This is a good discussion, but the author is confused about what the "Low Base Rate Problem" is. It doesn't have anything to do with the null hypothesis being true most of the time -- the example the author gives is actually a second form of repeated significance testing, which could be addressed with a Bonferroni or Šidák correction.
The Low Base Rate Problem is when you have a binary outcome and one of the outcomes is rare (say, less than 1%). There is so little entropy in the information source that you have to acquire a heck of a lot of samples in order for the statistical test to have any power. The problem is not unique to frequentist statistics; it's a consequence of information theory and so it affects Bayesian statistics as well.
Nonetheless, I highly recommend examining Bayesian test techniques to avoid repeated significance testing (both within a single trial and across multiple trials). A side benefit is that when someone says "What's the probability that the new purple dragon logo outperforms the old one?", you can give them an answer without backpedaling and explaining null hypotheses, p-values, significance levels, and all that jazz.

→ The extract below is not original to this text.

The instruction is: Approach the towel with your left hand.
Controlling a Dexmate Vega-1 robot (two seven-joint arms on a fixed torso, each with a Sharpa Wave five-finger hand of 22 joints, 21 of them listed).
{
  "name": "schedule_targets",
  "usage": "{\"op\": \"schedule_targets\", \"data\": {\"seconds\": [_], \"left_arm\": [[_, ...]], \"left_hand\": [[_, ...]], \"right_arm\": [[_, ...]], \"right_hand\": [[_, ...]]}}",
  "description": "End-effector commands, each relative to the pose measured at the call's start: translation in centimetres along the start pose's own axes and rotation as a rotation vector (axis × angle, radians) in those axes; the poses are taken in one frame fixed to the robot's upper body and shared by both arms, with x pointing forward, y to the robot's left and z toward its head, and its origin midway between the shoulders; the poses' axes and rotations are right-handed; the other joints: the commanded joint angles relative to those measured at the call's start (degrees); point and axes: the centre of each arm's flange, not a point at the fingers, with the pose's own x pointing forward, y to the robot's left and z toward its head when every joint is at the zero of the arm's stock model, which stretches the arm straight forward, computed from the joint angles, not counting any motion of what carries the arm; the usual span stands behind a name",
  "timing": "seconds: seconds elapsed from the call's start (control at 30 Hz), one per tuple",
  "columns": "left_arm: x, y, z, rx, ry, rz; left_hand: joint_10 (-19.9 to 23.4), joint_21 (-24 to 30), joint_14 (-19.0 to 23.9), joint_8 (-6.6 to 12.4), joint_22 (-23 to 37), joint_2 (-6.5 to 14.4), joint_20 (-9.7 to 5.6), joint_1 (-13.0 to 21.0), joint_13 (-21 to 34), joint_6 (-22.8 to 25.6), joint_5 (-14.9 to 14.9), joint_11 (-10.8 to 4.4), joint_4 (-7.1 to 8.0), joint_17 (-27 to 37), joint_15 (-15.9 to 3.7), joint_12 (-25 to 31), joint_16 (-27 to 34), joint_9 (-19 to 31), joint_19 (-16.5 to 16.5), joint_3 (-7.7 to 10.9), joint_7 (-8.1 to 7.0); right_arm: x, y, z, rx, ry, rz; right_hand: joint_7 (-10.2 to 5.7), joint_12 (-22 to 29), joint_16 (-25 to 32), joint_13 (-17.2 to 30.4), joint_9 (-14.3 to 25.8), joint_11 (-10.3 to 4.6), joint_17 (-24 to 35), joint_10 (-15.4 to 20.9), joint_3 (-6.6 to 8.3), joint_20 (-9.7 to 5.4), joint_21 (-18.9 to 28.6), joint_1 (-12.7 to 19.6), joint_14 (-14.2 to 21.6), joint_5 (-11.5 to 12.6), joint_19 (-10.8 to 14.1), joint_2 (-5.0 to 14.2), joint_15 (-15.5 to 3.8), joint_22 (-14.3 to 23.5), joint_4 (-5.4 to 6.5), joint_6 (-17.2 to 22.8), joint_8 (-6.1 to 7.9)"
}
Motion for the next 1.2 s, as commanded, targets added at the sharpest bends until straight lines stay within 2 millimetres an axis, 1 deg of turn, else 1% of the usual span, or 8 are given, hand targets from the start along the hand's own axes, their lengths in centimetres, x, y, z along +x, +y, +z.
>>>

The major drawback to Bayesian techniques is that it tends to be computationally expensive. For example, to evaluate the A/B test and answer the purple-dragon question with normal priors, you have to integrate a normal distribution in two directions, and there's not a clean analytic formula for that. That's why there's a jagged histogram in the blog post; it changes every time you hit "Calculate" because it's being integrated with Monte Carlo techniques, which take a lot of juice compared to (frequentist) analytic methods.
>A side benefit is that when someone says "What's the probability that the new purple dragon logo outperforms the old one?", you can give them an answer without backpedaling and explaining null hypotheses, p-values, significance levels, and all that jazz.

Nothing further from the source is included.